I Want My Antique MTV
Nothing satisfies quite like a raw feed from a mundane moment in history. In this case, a random posting from the excellent music blog Idolator sent me into a three-hour fugue state.
An early MTV viewer with fastidious and deeply geeky archiving tendencies recorded three hours of footage from the music video network — with commercials — in 1983, and apparently preserved his VHS or Beta tape with quality standards worthy of a museum. It is now lodged in Google Video for viewing by incredulous future generations.

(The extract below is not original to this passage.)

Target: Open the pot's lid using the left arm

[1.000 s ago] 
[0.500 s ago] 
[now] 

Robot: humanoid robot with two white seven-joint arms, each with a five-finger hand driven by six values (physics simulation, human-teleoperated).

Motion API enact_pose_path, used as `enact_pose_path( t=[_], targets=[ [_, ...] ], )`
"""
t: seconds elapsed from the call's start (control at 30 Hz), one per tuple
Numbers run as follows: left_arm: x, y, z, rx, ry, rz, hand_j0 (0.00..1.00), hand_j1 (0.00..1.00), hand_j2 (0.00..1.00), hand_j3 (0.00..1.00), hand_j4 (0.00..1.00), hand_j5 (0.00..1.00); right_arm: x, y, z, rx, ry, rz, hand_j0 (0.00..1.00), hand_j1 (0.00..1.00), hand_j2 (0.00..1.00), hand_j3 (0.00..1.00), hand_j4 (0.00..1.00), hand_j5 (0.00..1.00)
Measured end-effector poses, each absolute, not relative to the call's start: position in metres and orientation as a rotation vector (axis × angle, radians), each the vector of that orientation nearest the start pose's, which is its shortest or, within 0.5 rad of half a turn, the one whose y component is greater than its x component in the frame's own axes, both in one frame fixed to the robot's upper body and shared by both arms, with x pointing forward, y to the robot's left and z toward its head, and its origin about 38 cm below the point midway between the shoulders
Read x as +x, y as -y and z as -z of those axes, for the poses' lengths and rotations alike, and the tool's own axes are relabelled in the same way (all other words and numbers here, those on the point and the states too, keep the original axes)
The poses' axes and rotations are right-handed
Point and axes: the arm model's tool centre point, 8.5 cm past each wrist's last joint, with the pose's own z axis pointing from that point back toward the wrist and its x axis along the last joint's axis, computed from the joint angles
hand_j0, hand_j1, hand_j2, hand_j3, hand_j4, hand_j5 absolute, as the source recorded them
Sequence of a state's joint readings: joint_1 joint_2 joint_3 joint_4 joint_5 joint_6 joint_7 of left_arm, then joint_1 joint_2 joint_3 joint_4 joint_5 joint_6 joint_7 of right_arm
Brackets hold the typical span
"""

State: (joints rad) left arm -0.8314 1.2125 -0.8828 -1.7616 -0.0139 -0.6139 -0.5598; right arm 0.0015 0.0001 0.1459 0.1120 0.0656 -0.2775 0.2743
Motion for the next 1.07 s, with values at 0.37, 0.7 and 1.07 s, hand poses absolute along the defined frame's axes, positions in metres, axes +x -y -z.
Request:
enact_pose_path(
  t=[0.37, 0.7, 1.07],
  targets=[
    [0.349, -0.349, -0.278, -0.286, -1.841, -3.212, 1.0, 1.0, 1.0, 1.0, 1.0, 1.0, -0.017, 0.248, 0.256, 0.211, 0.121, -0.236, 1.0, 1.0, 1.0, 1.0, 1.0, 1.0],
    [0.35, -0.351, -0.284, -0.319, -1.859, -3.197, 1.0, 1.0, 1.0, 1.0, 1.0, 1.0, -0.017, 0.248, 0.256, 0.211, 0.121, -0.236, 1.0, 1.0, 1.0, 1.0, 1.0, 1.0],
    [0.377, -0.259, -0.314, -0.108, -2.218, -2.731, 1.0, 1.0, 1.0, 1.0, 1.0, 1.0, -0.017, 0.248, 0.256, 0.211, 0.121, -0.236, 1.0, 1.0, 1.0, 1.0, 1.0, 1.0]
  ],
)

It is a safe bet that I was there during those three hours, splayed in front of the old Sony Trinitron with a bowl of chips balanced on my bony chest, mainly because MTV arrived just in time to help chart my course. If I had a free minute back then, the old plastic switchbox from Green Country Cable got switched to Channel 26, provided there wasn’t an R-rated movie playing on The Movie Channel.
So watching 25-year-old footage from a station that continues to exist in name only triggered some long-dormant sense memories: I seemed to know too well which clip of a horrid soft-rock hit was coming up next on an ad for Sessions Records’ not-available-in-stores “Greatest Hits Album,” and did not need to be told why Safeguard is “the smallest soap in the house.” I could call out the shots on Huey Lewis and the News’ “Heart and Soul” video as if I had personally drawn up the storyboard. Sick.
But here are a few artifacts dredged up by this video journey that even the sharpest mind is unlikely to recall.
The short-lived phenomenon that was 1-800-HOT-ROCK. I’m certain that even back in 1983, that sounded like porn. “Now, you can buy the hottest records and tapes anytime, just by calling 1-800-HOT-ROCK,” the announcer promises while flogging the second
Asia album for $6.99. That wasn’t even a bargain back then.